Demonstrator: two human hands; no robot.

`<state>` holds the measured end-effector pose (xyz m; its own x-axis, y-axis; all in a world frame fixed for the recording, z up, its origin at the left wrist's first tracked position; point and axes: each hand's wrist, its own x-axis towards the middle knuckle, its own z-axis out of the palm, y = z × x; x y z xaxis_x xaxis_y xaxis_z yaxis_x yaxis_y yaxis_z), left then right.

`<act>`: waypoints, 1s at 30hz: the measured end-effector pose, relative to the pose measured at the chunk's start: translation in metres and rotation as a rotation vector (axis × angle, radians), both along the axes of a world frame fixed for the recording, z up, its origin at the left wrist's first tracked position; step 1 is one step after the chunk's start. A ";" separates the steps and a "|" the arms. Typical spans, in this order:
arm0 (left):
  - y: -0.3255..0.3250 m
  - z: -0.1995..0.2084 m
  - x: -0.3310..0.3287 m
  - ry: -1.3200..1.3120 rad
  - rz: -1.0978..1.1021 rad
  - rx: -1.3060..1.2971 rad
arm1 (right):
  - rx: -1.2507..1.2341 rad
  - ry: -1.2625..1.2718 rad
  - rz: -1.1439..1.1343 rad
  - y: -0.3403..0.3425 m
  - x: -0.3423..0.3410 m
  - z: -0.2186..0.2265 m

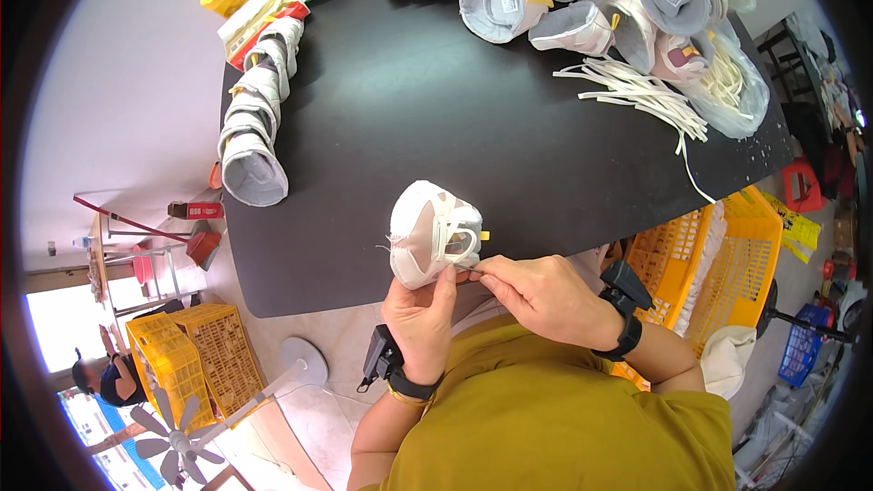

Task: Assembling and threading components of athletic shoes using manual tools.

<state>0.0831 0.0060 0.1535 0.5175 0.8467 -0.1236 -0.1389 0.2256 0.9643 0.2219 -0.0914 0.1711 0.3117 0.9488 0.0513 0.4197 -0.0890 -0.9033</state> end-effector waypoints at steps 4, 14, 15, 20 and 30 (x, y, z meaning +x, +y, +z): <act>0.000 0.003 0.001 0.002 0.016 0.002 | -0.018 0.031 0.007 0.002 0.000 0.000; -0.001 -0.012 -0.009 0.128 -0.004 0.212 | -0.199 0.663 0.095 0.004 0.000 -0.004; 0.003 -0.015 -0.010 0.171 -0.022 0.388 | -0.274 0.840 0.117 0.005 0.000 -0.003; 0.019 -0.019 -0.007 0.298 -0.038 0.915 | -0.490 1.581 0.083 0.013 0.002 0.000; 0.016 -0.032 -0.002 0.358 0.064 0.996 | -0.427 0.630 0.053 0.034 0.002 0.004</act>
<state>0.0807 0.0220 0.1213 0.5388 0.6745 0.5047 0.2063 -0.6865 0.6972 0.2234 -0.0571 0.1753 0.1137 0.8610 -0.4958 -0.1500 -0.4784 -0.8652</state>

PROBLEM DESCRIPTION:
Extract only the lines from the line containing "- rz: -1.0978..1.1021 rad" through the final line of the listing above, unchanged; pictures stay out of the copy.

RESPONSE:
  - rz: -1.0978..1.1021 rad
  - rx: -1.3060..1.2971 rad
arm1 (right):
  - rx: -1.2507..1.2341 rad
  - ry: -1.2625..1.2718 rad
  - rz: -1.1439..1.1343 rad
  - y: -0.3403..0.3425 m
  - x: -0.3423..0.3410 m
  - z: -0.2186..0.2265 m


Task: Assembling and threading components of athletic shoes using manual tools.

<state>0.0831 0.0060 0.1535 0.5175 0.8467 -0.1236 -0.1389 0.2256 0.9643 0.2219 -0.0914 0.1711 0.3117 0.9488 0.0513 0.4197 -0.0890 -0.9033</state> end-effector waypoints at steps 4, 14, 15, 20 and 30 (x, y, z meaning +x, +y, +z): <act>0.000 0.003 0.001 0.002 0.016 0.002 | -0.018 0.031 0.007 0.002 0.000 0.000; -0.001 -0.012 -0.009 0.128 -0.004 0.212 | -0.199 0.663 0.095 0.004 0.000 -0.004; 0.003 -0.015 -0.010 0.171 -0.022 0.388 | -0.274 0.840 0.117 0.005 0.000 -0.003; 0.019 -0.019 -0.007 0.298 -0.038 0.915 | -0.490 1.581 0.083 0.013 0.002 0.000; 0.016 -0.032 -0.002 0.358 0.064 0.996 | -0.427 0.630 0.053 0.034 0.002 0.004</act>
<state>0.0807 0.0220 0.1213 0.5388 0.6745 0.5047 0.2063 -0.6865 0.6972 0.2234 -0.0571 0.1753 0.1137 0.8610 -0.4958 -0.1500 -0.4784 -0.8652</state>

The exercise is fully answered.